Contextual Driving Speed Adoption

Contextualizing telemetry to unlock margin in a safe-driving model.

Role
Sr. Product Manager
Year
2024
Team
PM, data science, data partnerships
Focus
Telemetry · ML

Problem Definition

The posted speed limit is not always the safe driving speed. We used speed as one telemetry input to Quanata’s safe driving model, and knew we were leaving margin on the table due to a misaligned metric.

Research & Discovery

In consultation with a data scientist and our data partnerships manager, I investigated alternative data sources to contextualize our telemetry signals from customers.

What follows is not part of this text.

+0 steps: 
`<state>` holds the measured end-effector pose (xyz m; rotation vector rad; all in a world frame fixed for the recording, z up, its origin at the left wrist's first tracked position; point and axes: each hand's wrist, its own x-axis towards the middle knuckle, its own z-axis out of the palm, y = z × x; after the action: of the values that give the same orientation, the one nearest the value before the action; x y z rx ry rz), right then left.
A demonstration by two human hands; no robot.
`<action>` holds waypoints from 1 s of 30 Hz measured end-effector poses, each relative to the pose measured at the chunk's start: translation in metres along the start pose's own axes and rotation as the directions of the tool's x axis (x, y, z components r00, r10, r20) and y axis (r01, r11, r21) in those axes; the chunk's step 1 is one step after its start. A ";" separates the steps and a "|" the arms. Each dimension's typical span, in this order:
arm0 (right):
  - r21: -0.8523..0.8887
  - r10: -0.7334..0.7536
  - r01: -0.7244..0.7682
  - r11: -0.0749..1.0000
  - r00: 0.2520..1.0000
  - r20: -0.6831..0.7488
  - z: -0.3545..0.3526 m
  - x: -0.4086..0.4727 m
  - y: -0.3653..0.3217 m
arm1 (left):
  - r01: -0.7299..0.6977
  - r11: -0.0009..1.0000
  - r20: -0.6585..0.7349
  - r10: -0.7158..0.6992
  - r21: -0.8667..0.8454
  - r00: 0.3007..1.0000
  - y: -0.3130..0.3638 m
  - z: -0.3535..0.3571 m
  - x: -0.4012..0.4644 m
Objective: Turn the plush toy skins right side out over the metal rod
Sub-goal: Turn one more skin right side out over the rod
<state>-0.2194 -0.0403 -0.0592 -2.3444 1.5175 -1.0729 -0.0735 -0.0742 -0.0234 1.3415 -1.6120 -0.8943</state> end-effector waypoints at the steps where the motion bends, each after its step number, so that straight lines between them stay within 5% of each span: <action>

We found a source that provides speed of traffic estimates at good resolution for most of the US.

Strategic Solution

Collaborating with a data scientist, we modeled multiple ways of incorporating contextual speed data into our safe driving model, and settled on a system where we use contextual when certain, and posted when contextual reports ambiguity about which road a driver is on (i.e. access road vs freeway).

Execution & Prioritization

Through the normal quarterly roadmapping process, I earned executive sponsorship for the product increment, focusing on leveraging existing data engineering pipelines, data broker relationships, and strong reach of a change to our core safe driving model.

Impact & Metrics

About $8,000,000 per year in additional margin across our small customer base of ~75,000.